Christique a écrit :
J'essaie également de faire l'évolution de ces proportions et les raisons de cela. Par exemple, dans un article paru dans une revue (trouvée sur scholar), j'ai lu que le persan avait 25 à 30% de mots issus de l'arabe au X-XIe siècle et 50% au XIIIe.
Pour comprendre, il faut s’intéresser à l’histoire de la littérature persane.
Au Xe siècle, le prestige du califat abbasside est sérieusement entamé. Baghdad est même occupée par une dynastie d’origine daylamite.
Or, pour maintenir son propre pouvoir, l’aristocratie iranienne (plutôt terrienne et féodale) cherche à se dissocier de la culture arabe, qui est perçue comme décadente.

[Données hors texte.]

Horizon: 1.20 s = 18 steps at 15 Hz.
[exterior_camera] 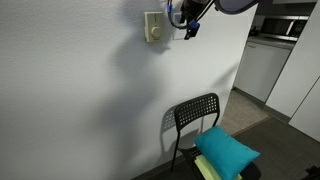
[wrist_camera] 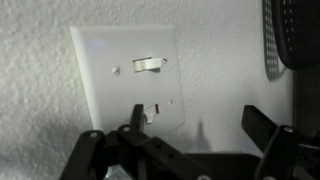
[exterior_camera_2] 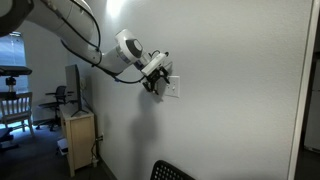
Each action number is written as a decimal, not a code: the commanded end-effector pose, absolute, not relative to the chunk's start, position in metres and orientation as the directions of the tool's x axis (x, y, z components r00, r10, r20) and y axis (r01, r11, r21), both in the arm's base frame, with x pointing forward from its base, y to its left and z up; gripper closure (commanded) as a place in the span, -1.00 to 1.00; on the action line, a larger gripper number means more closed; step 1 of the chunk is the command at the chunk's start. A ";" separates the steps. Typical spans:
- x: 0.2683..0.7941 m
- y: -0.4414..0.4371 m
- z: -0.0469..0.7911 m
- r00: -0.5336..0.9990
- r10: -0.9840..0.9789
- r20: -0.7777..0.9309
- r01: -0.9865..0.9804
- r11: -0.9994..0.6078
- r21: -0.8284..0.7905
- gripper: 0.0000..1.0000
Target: Turn off the left light switch
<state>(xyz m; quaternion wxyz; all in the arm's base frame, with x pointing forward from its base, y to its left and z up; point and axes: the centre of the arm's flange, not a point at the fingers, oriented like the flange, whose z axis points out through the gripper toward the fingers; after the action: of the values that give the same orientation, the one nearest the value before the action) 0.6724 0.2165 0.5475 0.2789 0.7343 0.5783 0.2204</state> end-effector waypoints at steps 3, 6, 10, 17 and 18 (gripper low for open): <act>0.692 0.209 0.531 0.237 0.971 -0.012 0.771 -0.181 0.610 -1.00; 0.694 0.208 0.523 0.242 0.970 -0.006 0.781 -0.191 0.594 -1.00; 0.695 0.207 0.519 0.248 0.969 -0.003 0.789 -0.200 0.581 -1.00; 0.664 0.211 0.530 0.263 0.964 -0.040 0.800 -0.195 0.567 -1.00; 0.658 0.212 0.529 0.267 0.962 -0.053 0.805 -0.192 0.561 -1.00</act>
<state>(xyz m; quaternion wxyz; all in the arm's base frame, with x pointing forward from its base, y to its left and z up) 0.6767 0.2166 0.5364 0.2507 0.7543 0.5748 0.1945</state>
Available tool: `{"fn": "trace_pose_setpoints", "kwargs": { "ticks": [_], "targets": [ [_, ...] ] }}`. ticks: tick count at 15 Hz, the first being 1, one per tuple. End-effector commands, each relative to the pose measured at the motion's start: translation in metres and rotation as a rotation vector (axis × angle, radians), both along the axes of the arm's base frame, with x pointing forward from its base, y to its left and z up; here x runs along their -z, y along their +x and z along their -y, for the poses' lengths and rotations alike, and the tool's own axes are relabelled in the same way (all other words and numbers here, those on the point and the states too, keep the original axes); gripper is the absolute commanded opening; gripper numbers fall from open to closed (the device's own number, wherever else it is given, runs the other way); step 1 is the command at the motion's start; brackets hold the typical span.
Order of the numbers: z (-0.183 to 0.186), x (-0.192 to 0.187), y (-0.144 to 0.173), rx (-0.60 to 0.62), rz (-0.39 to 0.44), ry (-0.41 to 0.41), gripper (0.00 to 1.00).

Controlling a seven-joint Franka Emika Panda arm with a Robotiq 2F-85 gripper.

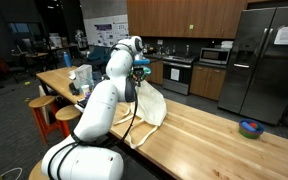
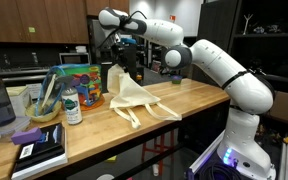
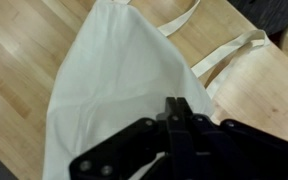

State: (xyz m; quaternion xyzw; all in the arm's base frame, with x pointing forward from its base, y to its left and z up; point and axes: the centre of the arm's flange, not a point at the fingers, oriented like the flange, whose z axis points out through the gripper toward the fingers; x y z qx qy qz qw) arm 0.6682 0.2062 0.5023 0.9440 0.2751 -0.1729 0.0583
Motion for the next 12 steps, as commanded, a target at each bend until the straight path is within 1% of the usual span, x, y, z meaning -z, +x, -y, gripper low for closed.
{"fn": "trace_pose_setpoints", "kwargs": {
  "ticks": [1, 4, 7, 9, 12],
  "targets": [
    [0.013, -0.005, -0.078, 0.053, -0.048, 0.113, 0.01],
    [0.002, -0.022, -0.097, 0.102, -0.122, 0.161, 0.01],
    [-0.008, -0.035, -0.118, 0.160, -0.192, 0.180, 0.01],
    [-0.013, -0.042, -0.129, 0.187, -0.206, 0.183, 0.01],
    [-0.016, -0.048, -0.137, 0.202, -0.191, 0.188, 0.01]
  ]
}}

Il y a donc un retour à la tradition pré-islamique.
Les poètes explorent des thèmes chers à cette élite : la nature et les saisons, la chasse, la guerre, les banquets et les plaisirs de la vie. Il s’agit du «
style du Khorassan ». Les œuvres sont composées dans un langage simple et sans ambages.
Aux XIe et XIIe siècles, les hordes turques prennent le pouvoir, dont le siège passe de Boukhara, la capitale des Samanides, à Ghazni. Les féodaux iraniens sont mis de côté, tandis que les seigneurs de guerre turcs gouvernent depuis les villes.
La littérature devient œuvre de propagande au service des nouveaux maîtres. La poésie panégyrique connaît un essor fulgurant. Les compositions se veulent désormais érudites et sophistiquées. La littérature arabe sert de modèle et de nombreux mots arabes sont injectés dans le vocabulaire persan. Il faut s’approprier la gloire passée du califat et se présenter comme un légitime défenseur de Baghdad.
Ces tendances se maintiennent après la dissolution de l’empire seldjoukide : de multiples principautés rivales apparaissent.
En réaction au despotisme et à la corruption de ces seigneurs turcs, deux puissants nouveaux genres littéraires apparaissent : le roman courtois et la poésie mystique. L’expression individuelle s’affirme. Les thèmes deviennent plus humains et sentimentaux : on parle d’amour, de séparation... C’est la naissance du «
style irakien ». On se débarrasse des archaïsmes iraniens et on remplace par des mots arabes plus à la mode chez « la classe moyenne » des villes.
Le poète renonce au luxe grossier de la cour, il devient un soufi. L’immense Nezami ne quitta qu’une seule fois sa petite ville natale de Gandja... sur les ordres de l’Atabeg Qizil Arslan, qui, passant à quelques kilomètres, avait exigé une rencontre !
Bref! Les manuels abordant la littérature persane expliqueront tout cela bien mieux que moi
Quant aux autres langues iraniennes, elles contiennent moins d'emprunts à l'arabe parce qu'elles n'étaient pas le véhicule de l'expression littéraire des cours turques. Ce n'est que plus tard, sous l'influence du soufisme, que les mots arabes irriguent ces langues (via le persan): Ehmedê Xanî (en kurde), Rahman Baba (en pachto)... Il y a aussi sûrement des informations intéressantes dans
Oral Literature of Iranian Languages (I.B. Tauris) et
The Iranian Languages (Gernot Windfuhr).